┌─ Data section

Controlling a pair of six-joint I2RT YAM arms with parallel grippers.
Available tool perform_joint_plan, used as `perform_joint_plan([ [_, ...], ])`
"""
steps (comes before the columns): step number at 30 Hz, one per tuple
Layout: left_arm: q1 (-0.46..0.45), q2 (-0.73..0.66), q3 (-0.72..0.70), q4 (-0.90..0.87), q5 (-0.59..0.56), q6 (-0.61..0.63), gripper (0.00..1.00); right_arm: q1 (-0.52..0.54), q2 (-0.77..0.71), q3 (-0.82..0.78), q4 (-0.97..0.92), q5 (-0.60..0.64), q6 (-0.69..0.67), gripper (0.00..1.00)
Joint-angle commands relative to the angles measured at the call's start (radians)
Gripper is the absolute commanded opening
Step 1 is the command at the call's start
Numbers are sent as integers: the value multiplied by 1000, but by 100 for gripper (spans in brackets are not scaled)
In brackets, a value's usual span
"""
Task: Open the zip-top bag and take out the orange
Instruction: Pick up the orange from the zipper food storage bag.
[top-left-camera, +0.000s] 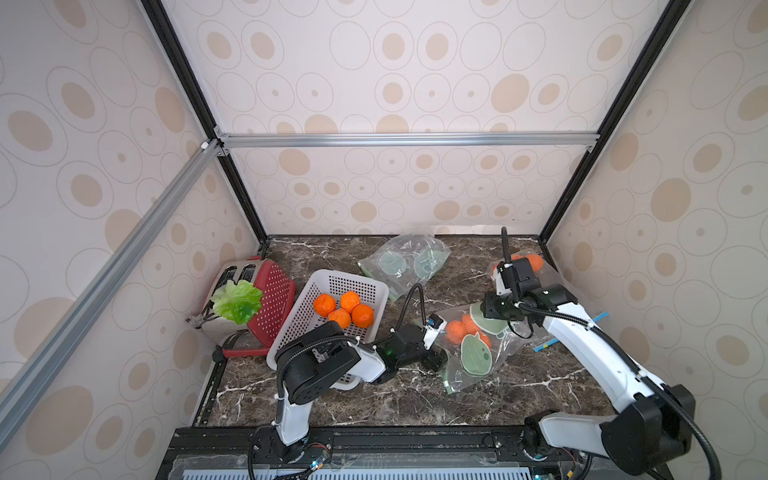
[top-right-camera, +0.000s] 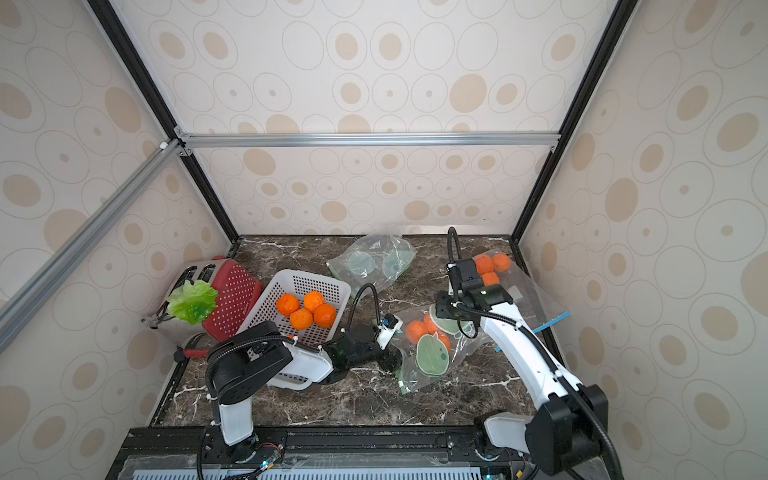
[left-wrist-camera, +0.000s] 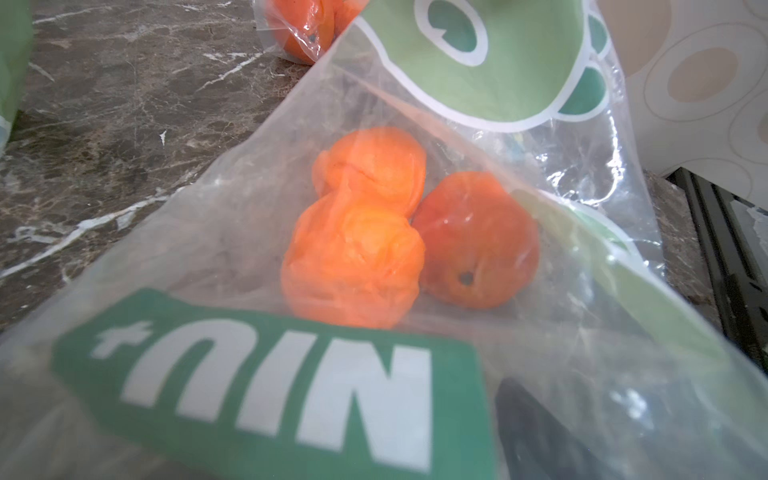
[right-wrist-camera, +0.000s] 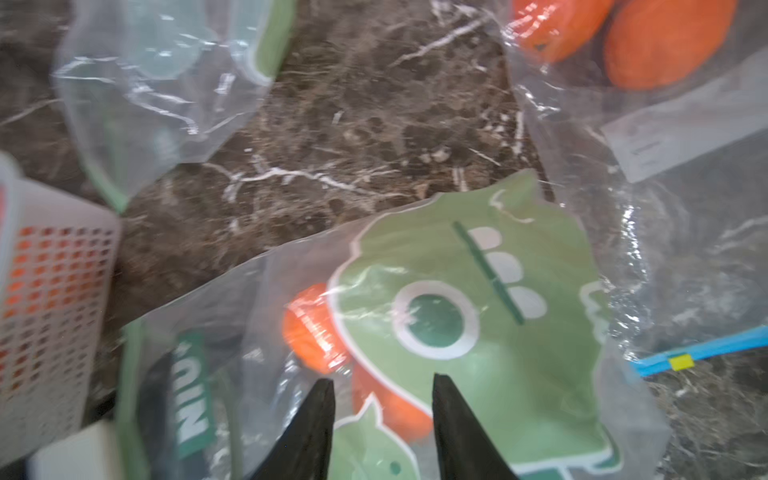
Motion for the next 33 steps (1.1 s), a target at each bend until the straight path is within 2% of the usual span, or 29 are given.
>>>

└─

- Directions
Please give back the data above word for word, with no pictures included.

- Answer section
Controlling a pair of six-joint I2RT YAM arms with parallel grippers.
Available tool perform_joint_plan, used as `perform_joint_plan([ [_, ...], ])`
"""
steps (comes before the columns): step number at 30 Hz, one per tuple
Layout: left_arm: q1 (-0.46..0.45), q2 (-0.73..0.66), q3 (-0.72..0.70), q4 (-0.90..0.87), q5 (-0.59..0.56), q6 (-0.61..0.63), gripper (0.00..1.00); right_arm: q1 (-0.52..0.54), q2 (-0.77..0.71), q3 (-0.82..0.78), q4 (-0.97..0.92), q5 (-0.60..0.64), q6 (-0.69..0.67), gripper (0.00..1.00)
Joint-angle commands relative to the angles measured at the call's start (radians)
Gripper is the absolute commanded opening
Step 1 is the command at the call's start
Numbers are sent as integers: the value multiplied by 1000, but by 100 for gripper (spans in brackets are not scaled)
In brackets, a value's usual span
"""
Task: Open the zip-top bag and take out the orange
Instruction: Pick up the orange from the zipper food storage bag.
[top-left-camera, +0.000s] 
[top-right-camera, +0.000s] 
[left-wrist-camera, +0.000s] 
[right-wrist-camera, +0.000s] 
Motion for the next 33 steps (1.1 s), a target at each bend until the straight path is within 2% of the usual span, or 29 are given.
>>>

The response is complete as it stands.